### Given material
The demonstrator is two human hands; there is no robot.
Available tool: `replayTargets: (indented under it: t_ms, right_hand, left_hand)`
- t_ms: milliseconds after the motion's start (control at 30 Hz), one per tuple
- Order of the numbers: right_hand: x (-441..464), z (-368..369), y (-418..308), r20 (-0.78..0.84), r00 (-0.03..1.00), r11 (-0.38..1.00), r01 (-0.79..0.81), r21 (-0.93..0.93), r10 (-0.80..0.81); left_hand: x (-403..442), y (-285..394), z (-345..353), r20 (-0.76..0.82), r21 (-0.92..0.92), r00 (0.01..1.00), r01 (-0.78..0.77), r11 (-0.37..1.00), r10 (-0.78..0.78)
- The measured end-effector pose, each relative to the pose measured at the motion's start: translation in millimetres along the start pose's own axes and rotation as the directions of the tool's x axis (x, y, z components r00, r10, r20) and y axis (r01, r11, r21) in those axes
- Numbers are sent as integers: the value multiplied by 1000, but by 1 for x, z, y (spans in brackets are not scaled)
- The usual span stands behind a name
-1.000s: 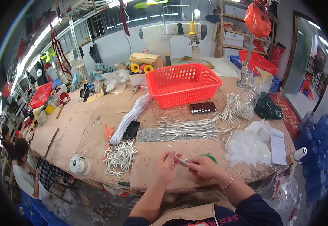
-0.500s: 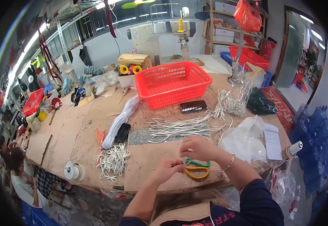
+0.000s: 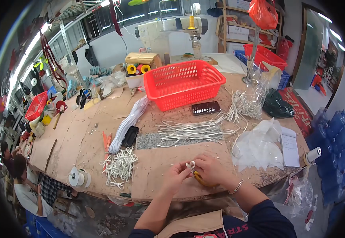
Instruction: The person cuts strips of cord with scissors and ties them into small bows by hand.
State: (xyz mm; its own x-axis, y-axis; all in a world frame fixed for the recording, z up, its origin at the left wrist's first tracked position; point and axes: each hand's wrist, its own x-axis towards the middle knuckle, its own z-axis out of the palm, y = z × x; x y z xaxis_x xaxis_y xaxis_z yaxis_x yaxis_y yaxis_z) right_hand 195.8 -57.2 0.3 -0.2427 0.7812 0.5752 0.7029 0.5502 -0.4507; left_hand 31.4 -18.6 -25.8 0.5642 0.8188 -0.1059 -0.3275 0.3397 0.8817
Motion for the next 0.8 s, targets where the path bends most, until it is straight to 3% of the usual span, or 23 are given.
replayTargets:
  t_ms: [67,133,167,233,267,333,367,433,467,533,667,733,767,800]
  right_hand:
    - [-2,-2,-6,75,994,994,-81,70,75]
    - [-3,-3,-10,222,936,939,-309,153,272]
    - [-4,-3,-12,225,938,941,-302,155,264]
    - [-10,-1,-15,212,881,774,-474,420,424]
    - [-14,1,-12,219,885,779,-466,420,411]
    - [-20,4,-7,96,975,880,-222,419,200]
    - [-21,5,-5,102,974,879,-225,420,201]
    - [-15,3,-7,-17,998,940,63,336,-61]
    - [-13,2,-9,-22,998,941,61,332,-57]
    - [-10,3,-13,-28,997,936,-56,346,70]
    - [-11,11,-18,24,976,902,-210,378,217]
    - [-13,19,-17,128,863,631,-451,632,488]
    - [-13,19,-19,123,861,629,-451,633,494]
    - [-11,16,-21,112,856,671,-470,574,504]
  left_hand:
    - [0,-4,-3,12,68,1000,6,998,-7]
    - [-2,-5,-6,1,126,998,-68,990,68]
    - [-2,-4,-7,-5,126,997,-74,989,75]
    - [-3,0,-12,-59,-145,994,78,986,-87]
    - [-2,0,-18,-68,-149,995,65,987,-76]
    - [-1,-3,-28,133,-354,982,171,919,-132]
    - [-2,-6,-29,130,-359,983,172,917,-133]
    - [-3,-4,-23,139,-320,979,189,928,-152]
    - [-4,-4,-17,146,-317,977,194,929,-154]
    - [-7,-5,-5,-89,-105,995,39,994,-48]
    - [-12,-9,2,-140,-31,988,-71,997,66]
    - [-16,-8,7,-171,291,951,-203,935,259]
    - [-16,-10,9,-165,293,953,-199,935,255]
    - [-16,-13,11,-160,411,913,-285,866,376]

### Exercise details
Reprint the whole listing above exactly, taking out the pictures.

### Exercise response
The demonstrator is two human hands; there is no robot.
Available tool: `replayTargets: (indented under it: t_ms, right_hand, left_hand)`
- t_ms: milliseconds after the motion's start (control at 30 Hz), one per tuple
- Order of the numbers: right_hand: x (-441..464), z (-368..369), y (-418..308), r20 (-0.78..0.84), r00 (-0.03..1.00), r11 (-0.38..1.00), r01 (-0.79..0.81), r21 (-0.93..0.93), r10 (-0.80..0.81); left_hand: x (-403..442), y (-285..394), z (-345..353), r20 (-0.76..0.82), r21 (-0.92..0.92), r00 (0.01..1.00), r01 (-0.78..0.77), r11 (-0.37..1.00), r10 (-0.78..0.78)
- The measured end-effector pose, each relative to the pose measured at the motion's start: translation in millimetres along the start pose's own axes and rotation as the directions of the tool's x axis (x, y, z components r00, r10, r20) and y axis (r01, r11, r21) in those axes
- Numbers are sent as integers: the value multiplied by 1000, but by 1 for x, z, y (spans in brackets are not scaled)
- The usual span stands behind a name
-1.000s: 
-0.500s: 
+0.000s: 
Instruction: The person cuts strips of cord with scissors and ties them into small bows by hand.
State: (xyz mm; its own x-axis, y-axis; all in a world frame fixed for the recording, z up, its origin at the left wrist's first tracked position; point and axes: each hand's wrist, its own x-axis towards the middle knuckle, its own z-axis out of the palm, y = z × x; x y z xaxis_x xaxis_y xaxis_z yaxis_x yaxis_y yaxis_z) right_hand 195.8 -57.2 0.3 -0.2427 0.7812 0.5752 0.7029 0.5502 -0.4507; left_hand 31.4 -18.6 -25.8 0.5642 0.8188 -0.1059 -0.3275 0.3397 0.8817
Motion for the next 0.8 s, targets where the path bends most, until it is straight to 3% of the usual span, or 23 are given.
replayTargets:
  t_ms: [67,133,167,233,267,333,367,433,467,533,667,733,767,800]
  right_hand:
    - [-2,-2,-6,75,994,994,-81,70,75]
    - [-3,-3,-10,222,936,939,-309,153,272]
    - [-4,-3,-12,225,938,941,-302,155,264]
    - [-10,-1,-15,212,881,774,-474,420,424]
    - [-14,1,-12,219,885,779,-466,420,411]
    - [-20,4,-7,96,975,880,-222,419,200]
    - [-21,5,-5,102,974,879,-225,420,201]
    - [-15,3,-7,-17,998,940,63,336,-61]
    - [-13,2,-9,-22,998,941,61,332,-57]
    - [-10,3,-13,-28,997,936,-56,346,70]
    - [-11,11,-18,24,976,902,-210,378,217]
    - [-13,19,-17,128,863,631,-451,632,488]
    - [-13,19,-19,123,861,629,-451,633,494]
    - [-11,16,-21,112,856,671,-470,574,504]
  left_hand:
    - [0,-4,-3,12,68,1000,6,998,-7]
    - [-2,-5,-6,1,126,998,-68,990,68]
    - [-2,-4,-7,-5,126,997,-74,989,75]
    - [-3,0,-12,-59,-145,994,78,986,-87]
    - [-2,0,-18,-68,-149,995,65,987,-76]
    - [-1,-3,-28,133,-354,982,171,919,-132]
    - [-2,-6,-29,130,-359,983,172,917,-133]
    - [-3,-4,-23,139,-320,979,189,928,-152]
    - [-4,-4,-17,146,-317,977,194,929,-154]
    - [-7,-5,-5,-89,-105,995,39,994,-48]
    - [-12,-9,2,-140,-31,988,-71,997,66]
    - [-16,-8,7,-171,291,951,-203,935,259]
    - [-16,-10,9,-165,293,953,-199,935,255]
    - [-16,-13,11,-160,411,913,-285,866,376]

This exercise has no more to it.